Thus, allowance of same will be available as an expense. As per Australian Taxation Office
provisions, an individual can proclaim a deduction for various expenditures that are incurred in
operation of business since they are directly linked to earning of assessable income. There are
some golden rules which are necessary to keep in mind while claiming the expenditures of
business and they are:
(Total sales - Sales of PSB)
Note: Credit reimbursement have been assumed to be part of sales
Note 2
Cost of Goods Sold
Particular Amount
Opening Stock 150000
Add: Purchases 500000
Less: Closing Stock 200000
Cost of Goods Sold 450000
Apportionment of COGS
Particular Amount
Cost of goods sold of PSB
Total COGS* sales relating to PSB/ total sales 147540.9836
Cost of goods sold of ordinary activities 302459.0164
Total COGS* sales relating to ordinary activities/ total sales
Note 3
Allowable deductions are deductions for a convinced operating cost that is necessarily acquired
in connection to the business. In the present case, as rent and salaries are relating to business.

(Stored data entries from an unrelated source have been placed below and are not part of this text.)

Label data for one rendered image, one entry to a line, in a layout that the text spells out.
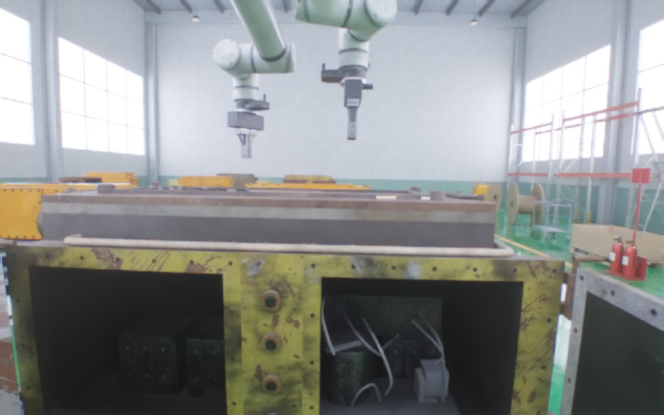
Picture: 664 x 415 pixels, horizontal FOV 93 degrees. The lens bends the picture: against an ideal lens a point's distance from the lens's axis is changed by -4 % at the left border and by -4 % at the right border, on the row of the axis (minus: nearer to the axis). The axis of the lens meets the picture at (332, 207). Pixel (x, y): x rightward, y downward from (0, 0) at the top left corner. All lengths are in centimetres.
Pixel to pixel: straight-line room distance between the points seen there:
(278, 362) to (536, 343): 67
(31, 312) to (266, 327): 66
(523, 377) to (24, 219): 479
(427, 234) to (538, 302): 32
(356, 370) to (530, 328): 48
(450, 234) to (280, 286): 47
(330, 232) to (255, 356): 38
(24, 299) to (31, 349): 15
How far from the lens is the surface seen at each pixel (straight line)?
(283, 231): 91
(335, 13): 87
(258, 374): 99
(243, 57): 109
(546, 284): 100
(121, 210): 108
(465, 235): 96
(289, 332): 92
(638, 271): 652
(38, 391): 133
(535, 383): 110
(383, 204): 89
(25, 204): 491
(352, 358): 103
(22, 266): 121
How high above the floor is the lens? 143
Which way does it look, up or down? 6 degrees down
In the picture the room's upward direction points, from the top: 1 degrees clockwise

Thus, allowance of same will be available as an expense. As per Australian Taxation Office
provisions, an individual can proclaim a deduction for various expenditures that are incurred in
operation of business since they are directly linked to earning of assessable income. There are
some golden rules which are necessary to keep in mind while claiming the expenditures of
business and they are:

The funds should have used up for business and not for private expenditures.
In case it is for a mix of business and private utilization, then, in that case, the
claim will be made on the part which is related to the business.

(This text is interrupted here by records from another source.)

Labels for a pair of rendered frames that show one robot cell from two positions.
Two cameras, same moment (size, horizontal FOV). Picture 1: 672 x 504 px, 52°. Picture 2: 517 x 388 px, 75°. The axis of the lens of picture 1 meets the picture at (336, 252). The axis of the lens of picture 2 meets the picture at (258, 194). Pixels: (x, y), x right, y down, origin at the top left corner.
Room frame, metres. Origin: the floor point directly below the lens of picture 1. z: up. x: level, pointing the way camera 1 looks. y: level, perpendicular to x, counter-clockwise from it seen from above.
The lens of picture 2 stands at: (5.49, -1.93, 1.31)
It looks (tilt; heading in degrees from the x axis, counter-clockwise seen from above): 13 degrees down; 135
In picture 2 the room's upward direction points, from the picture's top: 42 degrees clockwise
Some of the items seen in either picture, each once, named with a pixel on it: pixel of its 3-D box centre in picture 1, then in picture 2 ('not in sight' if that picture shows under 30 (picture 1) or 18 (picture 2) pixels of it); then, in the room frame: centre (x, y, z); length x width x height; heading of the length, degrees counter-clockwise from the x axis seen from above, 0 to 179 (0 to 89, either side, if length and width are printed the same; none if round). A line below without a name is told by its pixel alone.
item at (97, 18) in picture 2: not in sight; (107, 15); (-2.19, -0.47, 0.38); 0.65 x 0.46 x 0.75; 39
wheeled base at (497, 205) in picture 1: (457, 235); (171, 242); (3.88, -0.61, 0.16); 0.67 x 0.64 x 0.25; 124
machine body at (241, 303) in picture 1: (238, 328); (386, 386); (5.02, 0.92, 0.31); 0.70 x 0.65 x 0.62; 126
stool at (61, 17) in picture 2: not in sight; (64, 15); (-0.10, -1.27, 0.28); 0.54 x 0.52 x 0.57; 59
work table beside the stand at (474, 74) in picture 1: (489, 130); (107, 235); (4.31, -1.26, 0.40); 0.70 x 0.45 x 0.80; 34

It is necessary that the company must have records to certify it.
In the present case as all the requirements for claiming a deduction as business expense have
been fulfilled for salary and rent; thus same have been deducted from income from business
activity.
Note 4
The Pharmaceutical Benefits Scheme (PBS) is a scheme of the Australian Government that
offers subsidized prescription drugs to the populace of Australia, in addition to convinced foreign
guests enclosed by a Reciprocal Health Care Agreement (Pharmaceutical Benefits Scheme,
2018). The PBS investigates to assure that the Australian populace has reasonable and consistent
access to a broad variety of essential medicines (Barkoczy, 2017). The PBS has a deal with the
increased inspection because its prices have greater than before. The income under same is
required to be evaluated on an accrual basis for taxation purpose; however the same is assessed
under head non-taxable income as no income tax is required to be paid on same.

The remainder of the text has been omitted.